Work task = Take the line with "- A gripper" as the first and the last line of the data as the end. Write out both and every line between exactly, except pictures.
============================================================
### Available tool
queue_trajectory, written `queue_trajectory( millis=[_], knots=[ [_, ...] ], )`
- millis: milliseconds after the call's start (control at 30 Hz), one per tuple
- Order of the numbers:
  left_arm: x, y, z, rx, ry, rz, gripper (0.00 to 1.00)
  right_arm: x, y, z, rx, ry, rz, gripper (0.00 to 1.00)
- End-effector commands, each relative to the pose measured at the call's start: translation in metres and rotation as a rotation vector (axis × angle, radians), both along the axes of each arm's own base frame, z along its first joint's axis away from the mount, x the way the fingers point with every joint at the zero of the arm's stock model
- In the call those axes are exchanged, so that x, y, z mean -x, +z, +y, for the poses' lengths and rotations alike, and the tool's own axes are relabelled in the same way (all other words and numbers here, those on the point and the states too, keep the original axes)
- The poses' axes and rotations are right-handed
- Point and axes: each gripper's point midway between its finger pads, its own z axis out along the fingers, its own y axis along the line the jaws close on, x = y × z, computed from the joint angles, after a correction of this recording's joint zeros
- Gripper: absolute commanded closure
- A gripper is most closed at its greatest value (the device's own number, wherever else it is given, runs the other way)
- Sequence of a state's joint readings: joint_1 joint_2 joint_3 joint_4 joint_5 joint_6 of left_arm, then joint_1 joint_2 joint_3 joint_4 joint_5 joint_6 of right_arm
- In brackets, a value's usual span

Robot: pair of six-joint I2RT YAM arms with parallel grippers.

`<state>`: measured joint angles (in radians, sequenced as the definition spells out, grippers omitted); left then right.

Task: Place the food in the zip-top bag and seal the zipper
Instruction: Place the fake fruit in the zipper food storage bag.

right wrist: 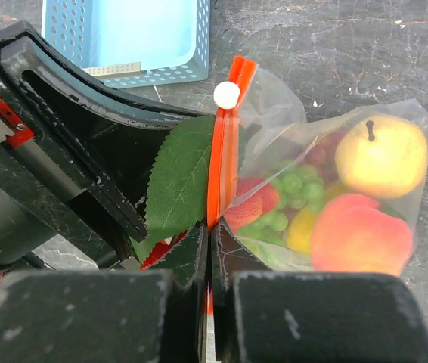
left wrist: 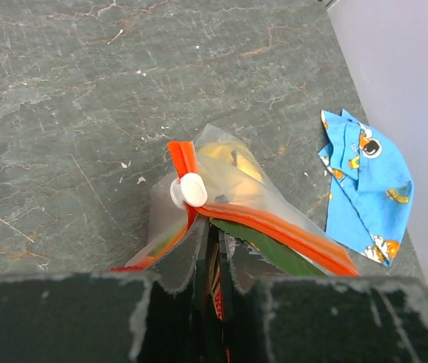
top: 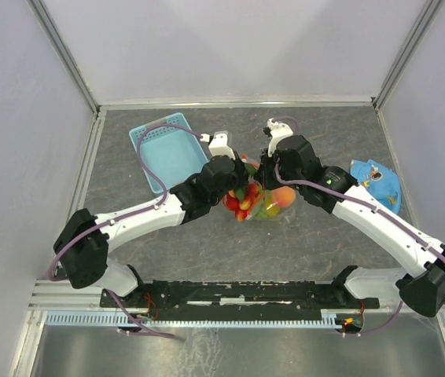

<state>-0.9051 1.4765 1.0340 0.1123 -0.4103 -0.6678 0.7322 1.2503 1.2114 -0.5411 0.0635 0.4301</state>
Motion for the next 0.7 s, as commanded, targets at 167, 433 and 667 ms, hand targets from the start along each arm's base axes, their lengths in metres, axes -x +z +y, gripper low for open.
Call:
queue_trajectory(
  millis=[167, 433, 667],
  knots=[
    [-0.005, 0.036, -0.027, 0.223, -0.041, -0.029, 0.82, -0.006, 0.0, 0.01, -0.064, -0.017, 0.002, 0.98],
    [0.006, 0.027, -0.016, 0.151, -0.056, 0.007, 0.62, -0.014, 0.01, 0.0, -0.078, -0.066, -0.032, 0.99],
    [0.009, 0.038, -0.001, 0.125, -0.036, -0.011, 0.52, -0.019, 0.015, -0.01, -0.088, -0.11, -0.041, 0.99]
  ],
)
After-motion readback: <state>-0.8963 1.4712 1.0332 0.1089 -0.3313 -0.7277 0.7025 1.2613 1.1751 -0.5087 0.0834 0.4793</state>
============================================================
Answer to this exercise =
- A gripper is most closed at its greatest value (the device's own number, wherever else it is given, runs the other way)
- Sequence of a state's joint readings: joint_1 joint_2 joint_3 joint_4 joint_5 joint_6 of left_arm, then joint_1 joint_2 joint_3 joint_4 joint_5 joint_6 of right_arm
- In brackets, a value's usual span

Robot: pair of six-joint I2RT YAM arms with parallel grippers.

`<state>`: measured joint angles (in radians, sequenced as the definition spells out, grippers omitted); left then right.

Task: Place the food in the zip-top bag and seal the zipper
Instruction: Place the fake fruit in the zipper food storage bag.

right wrist: 
left wrist: 
top: 

<state>-0.9051 1.4765 1.0340 0.1123 -0.4103 -0.6678 0.7322 1.2503 1.2114 -0.5411 0.0635 0.4301</state>
Motion for the next 0.7 s, as commanded, targets at 167, 433 and 667 ms, hand targets from the start along each arm's base axes, their lengths in metres, axes -x +z +y, gripper low for open.
Call:
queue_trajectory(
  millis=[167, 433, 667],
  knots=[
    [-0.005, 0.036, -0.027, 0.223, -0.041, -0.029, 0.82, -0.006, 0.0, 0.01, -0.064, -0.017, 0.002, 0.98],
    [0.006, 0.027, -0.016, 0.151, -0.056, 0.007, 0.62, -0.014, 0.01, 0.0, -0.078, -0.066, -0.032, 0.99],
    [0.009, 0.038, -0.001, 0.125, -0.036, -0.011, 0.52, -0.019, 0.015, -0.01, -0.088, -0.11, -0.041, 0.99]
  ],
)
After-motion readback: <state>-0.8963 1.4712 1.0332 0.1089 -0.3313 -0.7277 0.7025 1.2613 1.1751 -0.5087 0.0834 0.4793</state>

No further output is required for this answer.